Bipartisan Bill Would Require Passenger Temperature Checks at TSA Checkpoints
Lawmakers aim to spur a fever-finding pilot program to measure the impacts.
Security checkpoints in certain American airports may soon involve an extra step that lawmakers hope could help shrink the spread of COVID-19: passenger temperature checks.
Reps. Ted Budd, R-N.C., Ralph Norman, R-S.C. and John Larson, D-Conn., on Thursday introduced the Healthy Skies Act, which would require the Transportation Security Administration to launch an experimental trial program to screen fliers for fever—a common coronavirus symptom—before passengers are permitted to proceed through security.
“The question is: how difficult would it be to use airport TSA checkpoints to identify people with a fever—and possibly COVID or some other contagious illness—and prevent them boarding a commercial flight and possibly putting others at risk?” Norman wrote in a blog post Thursday. “That’s what my bill today aims to find out.”
Specifically, the bipartisan legislation calls on TSA to pinpoint no less than 10 domestic airports that could implement a pilot program through which they use appropriate technologies to check passengers’ temperatures during the security screening process. Those who are experiencing temps above 100.4—the Centers Disease Control and Prevention’s threshold for a fever—would not be allowed to proceed to their flights. Exceptions for people with medical conditions that result in high temperatures are included in the bill.
In his blog post, Norman acknowledges that temperature screening will not identify COVID-19 carriers who do not exhibit symptoms. Nevertheless, he said the legislation’s intention is twofold. First, it would discourage and stop travelers that might unknowingly be infected from putting others at risk. “And second, it will allow Congress and health officials to better understand the degree to which TSA checkpoints could serve, in some limited capacity, as a way to help mitigate the spread of COVID-19 and future pandemics,” the lawmaker wrote.
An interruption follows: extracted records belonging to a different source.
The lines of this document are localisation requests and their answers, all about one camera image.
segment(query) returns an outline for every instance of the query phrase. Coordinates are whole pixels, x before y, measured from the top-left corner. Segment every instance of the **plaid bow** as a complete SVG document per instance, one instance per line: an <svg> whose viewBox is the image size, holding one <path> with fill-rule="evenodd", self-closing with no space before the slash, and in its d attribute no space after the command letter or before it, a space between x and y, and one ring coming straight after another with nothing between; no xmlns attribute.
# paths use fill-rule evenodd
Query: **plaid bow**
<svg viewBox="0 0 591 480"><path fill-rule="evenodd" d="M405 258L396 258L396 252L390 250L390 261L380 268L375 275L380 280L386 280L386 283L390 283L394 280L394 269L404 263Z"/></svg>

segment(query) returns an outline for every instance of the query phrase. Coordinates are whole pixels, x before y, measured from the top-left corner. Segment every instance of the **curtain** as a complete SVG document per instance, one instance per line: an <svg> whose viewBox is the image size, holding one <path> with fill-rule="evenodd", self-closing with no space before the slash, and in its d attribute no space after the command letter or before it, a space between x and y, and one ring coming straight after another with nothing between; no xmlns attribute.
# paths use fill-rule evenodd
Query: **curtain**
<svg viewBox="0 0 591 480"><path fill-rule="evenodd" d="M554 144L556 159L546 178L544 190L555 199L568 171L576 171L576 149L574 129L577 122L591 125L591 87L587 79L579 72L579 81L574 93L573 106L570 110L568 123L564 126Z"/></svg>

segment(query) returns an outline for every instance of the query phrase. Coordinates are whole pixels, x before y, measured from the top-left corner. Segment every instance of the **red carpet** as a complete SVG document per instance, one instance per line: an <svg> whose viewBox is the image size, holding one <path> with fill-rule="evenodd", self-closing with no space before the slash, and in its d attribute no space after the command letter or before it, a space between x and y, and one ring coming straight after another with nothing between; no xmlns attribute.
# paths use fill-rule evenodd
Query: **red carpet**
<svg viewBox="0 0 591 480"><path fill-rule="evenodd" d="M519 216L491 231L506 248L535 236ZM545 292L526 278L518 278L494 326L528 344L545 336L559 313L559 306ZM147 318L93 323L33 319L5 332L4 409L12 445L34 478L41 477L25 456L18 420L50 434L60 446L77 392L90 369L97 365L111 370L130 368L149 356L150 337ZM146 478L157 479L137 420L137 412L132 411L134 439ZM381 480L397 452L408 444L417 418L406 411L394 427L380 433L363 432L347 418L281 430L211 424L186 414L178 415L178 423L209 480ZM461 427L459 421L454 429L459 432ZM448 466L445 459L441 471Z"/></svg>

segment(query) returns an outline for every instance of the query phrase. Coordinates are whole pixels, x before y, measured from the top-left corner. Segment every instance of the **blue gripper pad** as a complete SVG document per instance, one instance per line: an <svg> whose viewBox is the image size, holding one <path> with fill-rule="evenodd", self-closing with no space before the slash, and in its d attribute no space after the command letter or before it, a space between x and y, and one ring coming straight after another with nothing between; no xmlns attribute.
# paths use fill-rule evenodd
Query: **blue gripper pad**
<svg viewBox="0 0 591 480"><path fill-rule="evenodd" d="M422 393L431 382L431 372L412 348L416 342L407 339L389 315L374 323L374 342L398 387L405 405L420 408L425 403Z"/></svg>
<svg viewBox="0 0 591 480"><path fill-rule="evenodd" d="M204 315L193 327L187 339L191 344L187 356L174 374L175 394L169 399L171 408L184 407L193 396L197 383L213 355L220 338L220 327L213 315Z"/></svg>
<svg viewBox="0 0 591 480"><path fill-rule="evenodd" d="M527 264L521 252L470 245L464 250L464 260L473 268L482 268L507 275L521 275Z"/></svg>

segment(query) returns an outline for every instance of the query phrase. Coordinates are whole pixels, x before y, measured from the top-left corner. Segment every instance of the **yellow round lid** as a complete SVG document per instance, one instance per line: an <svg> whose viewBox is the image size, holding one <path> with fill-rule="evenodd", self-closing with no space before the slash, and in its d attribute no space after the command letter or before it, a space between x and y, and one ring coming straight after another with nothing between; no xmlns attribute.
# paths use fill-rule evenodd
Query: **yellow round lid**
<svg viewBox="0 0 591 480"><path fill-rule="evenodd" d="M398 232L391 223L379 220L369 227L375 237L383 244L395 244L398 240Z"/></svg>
Upon introduction, the legislation was referred to the House Committee on Homeland Security.
It comes on the heels of a letter Reps. Budd, Norman and others sent to White House Chief of Staff Mark Meadows urging the administration to introduce a measure among its COVID-19 response for TSA to “temporarily screen passengers for elevated temperatures.” Commercial aviation has historically helped to drive the American economy and is an essential component of U.S. business, commerce and society, motivating other lawmakers to also raise serious concerns about the impacts of contemporary air travel on the coronavirus’ strength and spread.
At a late June hearing hosted by the House Subcommittee on Space and Aeronautics focused on research and development “to support healthy air travel in the COVID-19 era and beyond,” Congress members and federal and academic expert witnesses reflected on their fears around mid-pandemic air travel and called on airlines and the government at-large to pursue more proactive measures to keep passengers and flight crews safe.
“If you go to foreign airports, there are measures in place to detect people’s temperatures, for example—we don't have that anywhere,” Rep. Zoe Lofgren, D-Calif., said during the hearing. “We could do an assessment … is that effective in the airports that use it? Is it something that we ought to implement? It doesn’t look like anyone is in charge of doing these assessments.”
Dr. Vicki Hertzberg, professor and director of a data science center at Emory University responded, “it's not a straightforward answer because people can be asymptomatic, sure, and have the virus and shed it and transplant it that way. So just taking temperatures alone is no guarantee.”
TSA’s Administrator David Pekoske recently voiced support for the federal government’s choice to refrain from checking fliers’ temperatures at security checkpoints. Still, many companies have seized the opportunity to produce fever-finding technology. And at least one state is taking initiative to implement passenger temperature screening on its own. On Thursday, Hawaii’s Transportation Department revealed that it’s teamed up with NEC Corporation of America and Infrared Cameras Inc., in a multi-million dollar effort to install thermal temperature screening and facial imaging technology across the state’s public airports as a preventative measure against COVID-19.
“We recognize that temperature screening won’t catch every infected passenger,” Hawaii Governor David Ige said in an announcement. “But it is an available tool that can be implemented and combined with the additional measures the state is providing to help prevent the spread of this virus, while helping rebuild the economy.”